At first, we went every three months for new xrays. The orthopedist would draw on my bare back and on my spine xrays with a black marker, calculating my curves and angles with his protractor, watching for a trend of worsening as I grew taller. He reassured us that I hadn’t yet reached a critical level of deviation requiring more aggressive treatment.

Eventually my growth rate slowed down and the specialist dismissed me from further visits, wishing me well. He told me I would certainly be somewhat “crooked” for the rest of my life, and it would inevitably worsen in my later years. I continued to visit PT for regular visits; my mom would patiently wait in the car as I sweated my way through the regimen.

The orthopedist was right about the curvature of my aging spine. I am not only a couple inches shorter now, but my rib cage and chest wall is asymmetric affecting my ability to stand up totally straight. An xray shows the wear and tear of arthritis changes in my somewhat twisted chest wall and spine.

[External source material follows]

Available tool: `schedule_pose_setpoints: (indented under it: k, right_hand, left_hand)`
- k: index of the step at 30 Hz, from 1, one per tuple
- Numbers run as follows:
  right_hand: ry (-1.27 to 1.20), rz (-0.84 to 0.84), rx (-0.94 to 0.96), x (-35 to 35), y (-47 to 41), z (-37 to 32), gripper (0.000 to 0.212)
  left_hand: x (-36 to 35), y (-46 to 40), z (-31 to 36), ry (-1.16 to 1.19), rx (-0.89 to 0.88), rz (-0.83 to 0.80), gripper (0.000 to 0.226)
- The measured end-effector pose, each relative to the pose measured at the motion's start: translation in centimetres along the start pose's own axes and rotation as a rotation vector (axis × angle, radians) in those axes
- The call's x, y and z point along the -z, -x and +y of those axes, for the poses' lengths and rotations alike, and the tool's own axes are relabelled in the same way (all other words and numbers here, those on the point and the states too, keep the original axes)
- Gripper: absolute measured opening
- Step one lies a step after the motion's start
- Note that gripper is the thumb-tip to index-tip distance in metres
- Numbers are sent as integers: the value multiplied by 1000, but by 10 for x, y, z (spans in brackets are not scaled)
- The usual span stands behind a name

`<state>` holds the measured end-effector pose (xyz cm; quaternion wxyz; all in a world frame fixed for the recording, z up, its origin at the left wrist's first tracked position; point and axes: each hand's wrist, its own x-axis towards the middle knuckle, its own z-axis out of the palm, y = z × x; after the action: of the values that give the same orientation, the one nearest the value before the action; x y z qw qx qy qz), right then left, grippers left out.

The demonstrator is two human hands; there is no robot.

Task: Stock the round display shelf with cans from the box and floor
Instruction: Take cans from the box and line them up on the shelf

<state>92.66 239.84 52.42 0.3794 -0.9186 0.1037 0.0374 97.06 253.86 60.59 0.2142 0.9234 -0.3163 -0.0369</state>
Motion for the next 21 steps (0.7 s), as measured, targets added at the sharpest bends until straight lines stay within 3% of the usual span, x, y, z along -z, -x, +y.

I consider crookedness a small price to pay for avoiding a serious surgery or a miserable brace as a teenager.

What I didn’t understand at the time was the commitment my mother made to make sure I got the medical monitoring I needed, even if it meant great inconvenience in her life, even if she was awake at night worried about the outcome of the appointments, even if the financial burden was significant for my family. She, like so many parents with children with significant medical or psychological challenges, gave up her wants and wishes to make sure I received what I needed.

As a kid, I just assumed that’s what a mom does. Later, as a mom myself, I realized it IS what moms and dads do, but often at significant personal cost. As a physician, I saw many young people whose parents couldn’t make the commitment to see they got the care they needed, and it showed.

I was blessed by parents who did what their kids needed to thrive.

Without my realizing it, my mom constantly offered me her raincoat so I wouldn’t get wet. Meanwhile she was getting drenched. I never really understood.

Some of you walk this road, now and in the past, sometimes long miles with a family member, handing over your own raincoat when the storms of life overwhelm.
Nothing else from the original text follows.